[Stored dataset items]
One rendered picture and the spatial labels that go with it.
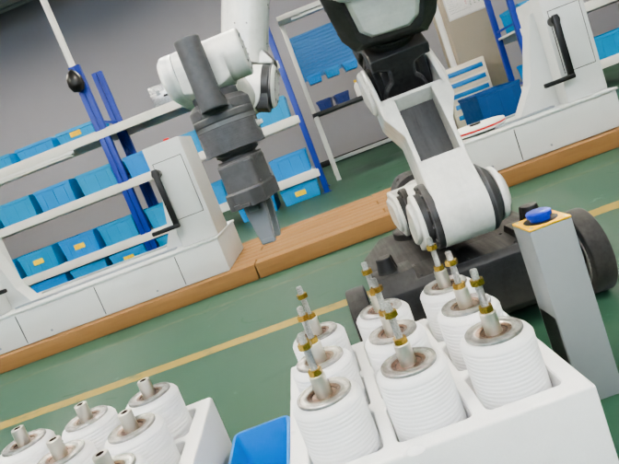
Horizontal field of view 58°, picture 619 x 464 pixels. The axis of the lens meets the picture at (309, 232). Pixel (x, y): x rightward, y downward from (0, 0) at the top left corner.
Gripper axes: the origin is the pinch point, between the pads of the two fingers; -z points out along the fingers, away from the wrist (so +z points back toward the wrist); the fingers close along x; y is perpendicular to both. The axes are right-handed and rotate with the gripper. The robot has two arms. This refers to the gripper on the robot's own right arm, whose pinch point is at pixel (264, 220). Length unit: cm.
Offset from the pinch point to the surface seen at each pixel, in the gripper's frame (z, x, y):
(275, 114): 37, -453, -85
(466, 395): -30.1, 8.3, 19.4
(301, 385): -24.4, 3.8, -3.0
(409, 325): -22.6, -2.4, 14.3
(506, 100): -26, -449, 114
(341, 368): -23.8, 3.3, 3.4
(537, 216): -15.6, -13.1, 38.0
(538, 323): -48, -46, 37
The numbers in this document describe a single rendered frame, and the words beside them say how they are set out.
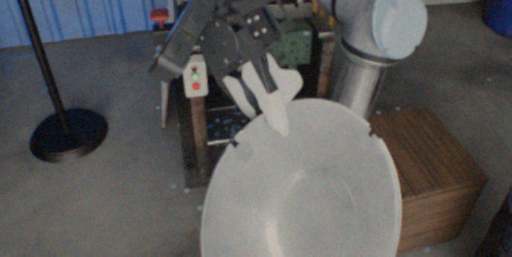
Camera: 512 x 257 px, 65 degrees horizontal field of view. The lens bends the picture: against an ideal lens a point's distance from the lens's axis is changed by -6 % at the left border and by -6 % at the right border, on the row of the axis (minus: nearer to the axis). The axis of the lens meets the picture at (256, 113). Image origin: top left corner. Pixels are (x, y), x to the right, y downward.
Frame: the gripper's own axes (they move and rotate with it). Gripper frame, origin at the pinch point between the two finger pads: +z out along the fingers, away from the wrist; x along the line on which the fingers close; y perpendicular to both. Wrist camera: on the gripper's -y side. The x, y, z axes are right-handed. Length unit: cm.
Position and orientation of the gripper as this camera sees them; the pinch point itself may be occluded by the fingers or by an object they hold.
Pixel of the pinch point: (273, 129)
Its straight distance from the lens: 47.1
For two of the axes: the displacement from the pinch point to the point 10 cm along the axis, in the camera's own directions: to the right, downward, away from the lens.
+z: 5.0, 8.7, 0.6
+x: -5.0, 2.3, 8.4
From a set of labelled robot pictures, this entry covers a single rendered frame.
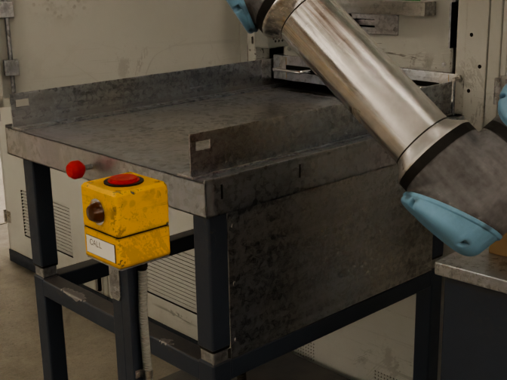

- **TASK REQUIREMENTS**
Among the entries above, take the lines from the one with "(466, 395): -30.1, 8.3, 19.4" through the one with "Camera: 512 x" and retype them exactly, leaving out the pictures.

- **ANSWER TO THE EXERCISE**
(466, 395): -30.1, 8.3, 19.4
(301, 385): -24.4, 3.8, -3.0
(409, 325): -22.6, -2.4, 14.3
(506, 100): -26, -449, 114
(341, 368): -23.8, 3.3, 3.4
(537, 216): -15.6, -13.1, 38.0
(538, 323): -48, -46, 37
The numbers in this document describe a single rendered frame, and the words beside them say how they are set out.
Camera: 512 x 257 px, 65 degrees horizontal field of view. The lens bends the picture: against an ideal lens a point's distance from the lens's axis is changed by -6 % at the left border and by -6 % at the right border, on the row of the axis (minus: nearer to the axis). The axis of the lens meets the picture at (256, 113). Image origin: top left corner. Pixels are (x, y), x to the right, y downward.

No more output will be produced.